A corpus was created and a data frequency matrix was used to process the data into ngrams. An n-gram is a contiguous sequence of n items from a given sample of text or speech.The programme used :- unigrams (1), bigrams (2), trigrams (3) quadgrams (4)and pentagrams (5)

  • 2. Return results of a input sentence or phrase

The algorithm contains a function that takes the input phrase and “reads” the last word. The algorithm loops through the n-grams scoring the frequency of the next words contained in the n-grams. The result is tabulated in order and the top ten words are returned as a list for the app to display

Stupid Backoff is used to improve the model

In the algorithm a “stupid back off” model is initiated.

The theory behind a back off model is the model estimates the conditional probability of a word given its history in the n-gram. It accomplishes this estimation by backing off through progressively shorter history models. By doing so, the model that has the most reliable information about a given history is used..

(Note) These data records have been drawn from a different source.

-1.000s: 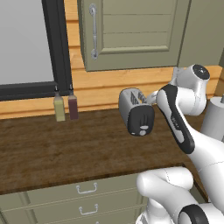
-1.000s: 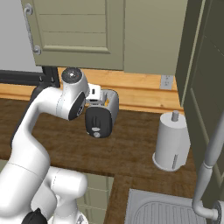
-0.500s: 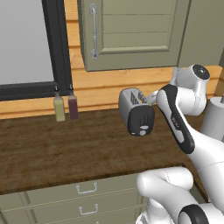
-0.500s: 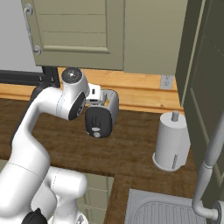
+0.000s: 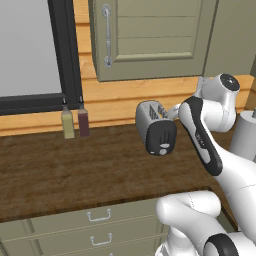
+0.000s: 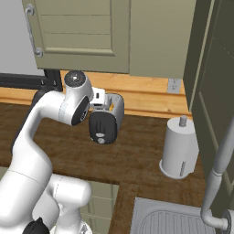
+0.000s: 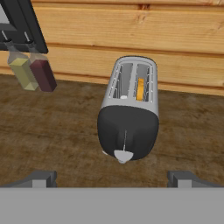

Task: Start the toaster. Once the lever pops up, take the bread to the plate on the dining counter.

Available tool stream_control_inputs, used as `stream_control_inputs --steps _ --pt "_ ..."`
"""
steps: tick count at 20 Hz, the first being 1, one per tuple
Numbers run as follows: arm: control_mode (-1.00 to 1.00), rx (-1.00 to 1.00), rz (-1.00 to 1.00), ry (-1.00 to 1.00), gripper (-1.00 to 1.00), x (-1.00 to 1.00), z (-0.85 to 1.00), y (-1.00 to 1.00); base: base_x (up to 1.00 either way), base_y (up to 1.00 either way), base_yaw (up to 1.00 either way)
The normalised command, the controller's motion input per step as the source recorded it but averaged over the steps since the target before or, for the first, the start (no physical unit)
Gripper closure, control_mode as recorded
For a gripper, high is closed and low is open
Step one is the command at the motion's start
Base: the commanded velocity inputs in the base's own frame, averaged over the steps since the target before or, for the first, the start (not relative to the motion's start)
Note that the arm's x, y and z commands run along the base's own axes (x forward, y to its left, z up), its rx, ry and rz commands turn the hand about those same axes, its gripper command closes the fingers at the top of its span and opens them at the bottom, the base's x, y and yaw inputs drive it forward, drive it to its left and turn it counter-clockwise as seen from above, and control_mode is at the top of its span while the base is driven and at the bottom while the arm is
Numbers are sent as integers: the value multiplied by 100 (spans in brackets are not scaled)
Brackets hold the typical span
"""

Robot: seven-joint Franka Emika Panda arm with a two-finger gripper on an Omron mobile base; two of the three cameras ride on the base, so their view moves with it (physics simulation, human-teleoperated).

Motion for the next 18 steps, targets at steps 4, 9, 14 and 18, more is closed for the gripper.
stream_control_inputs --steps 4,9,14,18 --pt "-100 0 0 0 -100 0 0 0 0 0 0" --pt "-100 0 0 0 -100 0 0 0 0 0 0" --pt "-100 0 0 0 -100 0 0 0 0 0 0" --pt "-100 0 0 0 -100 0 0 0 0 0 0"
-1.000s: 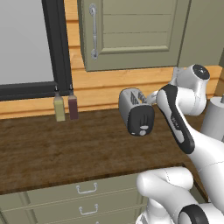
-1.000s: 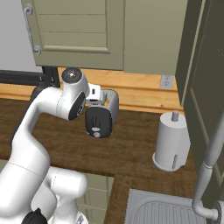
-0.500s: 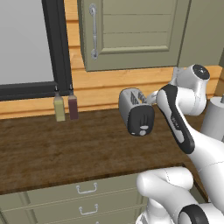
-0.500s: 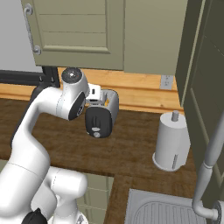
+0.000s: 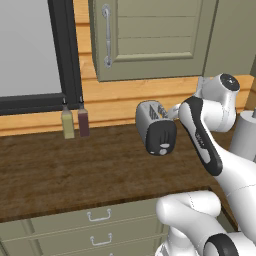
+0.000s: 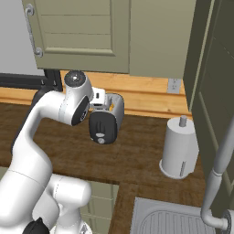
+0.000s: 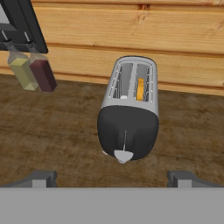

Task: Start the toaster. Once the lever pops up, take the bread to the plate on the dining counter.

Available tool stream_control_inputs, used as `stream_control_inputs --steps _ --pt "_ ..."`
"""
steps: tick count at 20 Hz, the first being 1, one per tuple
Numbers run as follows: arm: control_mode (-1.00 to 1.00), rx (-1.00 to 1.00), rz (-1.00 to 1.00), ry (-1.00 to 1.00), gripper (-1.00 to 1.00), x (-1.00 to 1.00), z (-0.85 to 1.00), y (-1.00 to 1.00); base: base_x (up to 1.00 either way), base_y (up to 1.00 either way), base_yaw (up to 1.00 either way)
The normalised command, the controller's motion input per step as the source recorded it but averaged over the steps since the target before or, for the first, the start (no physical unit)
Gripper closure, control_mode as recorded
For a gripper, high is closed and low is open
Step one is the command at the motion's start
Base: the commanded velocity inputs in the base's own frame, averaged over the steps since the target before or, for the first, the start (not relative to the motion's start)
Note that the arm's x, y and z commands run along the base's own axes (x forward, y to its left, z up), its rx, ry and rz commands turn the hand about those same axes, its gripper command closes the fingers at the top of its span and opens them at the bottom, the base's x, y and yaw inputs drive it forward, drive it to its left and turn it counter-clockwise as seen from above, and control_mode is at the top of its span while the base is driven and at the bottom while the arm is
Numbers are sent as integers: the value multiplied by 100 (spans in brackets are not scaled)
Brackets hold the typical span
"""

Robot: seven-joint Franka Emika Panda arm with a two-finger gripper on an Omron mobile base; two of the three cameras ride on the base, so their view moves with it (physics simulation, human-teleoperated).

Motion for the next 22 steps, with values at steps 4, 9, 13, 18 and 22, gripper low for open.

So in the example “a sunny day” the model would check the probability for “day” by looking for the trigram “a sunny day” first in the corpus then “back off” to “sunny day” as a bigram before looking for the unigram “day” and return the frequency for “day” divided by the total words in the corpus.

Shiny

  • ui and server files

The shiny ui and server files were created to enable the app to run and take user input of a phrase with an output of the top ten most likely “next” words

  • Using the app

The phrase is typed into the box and the predicted words are returned in an ordered list most frequent first.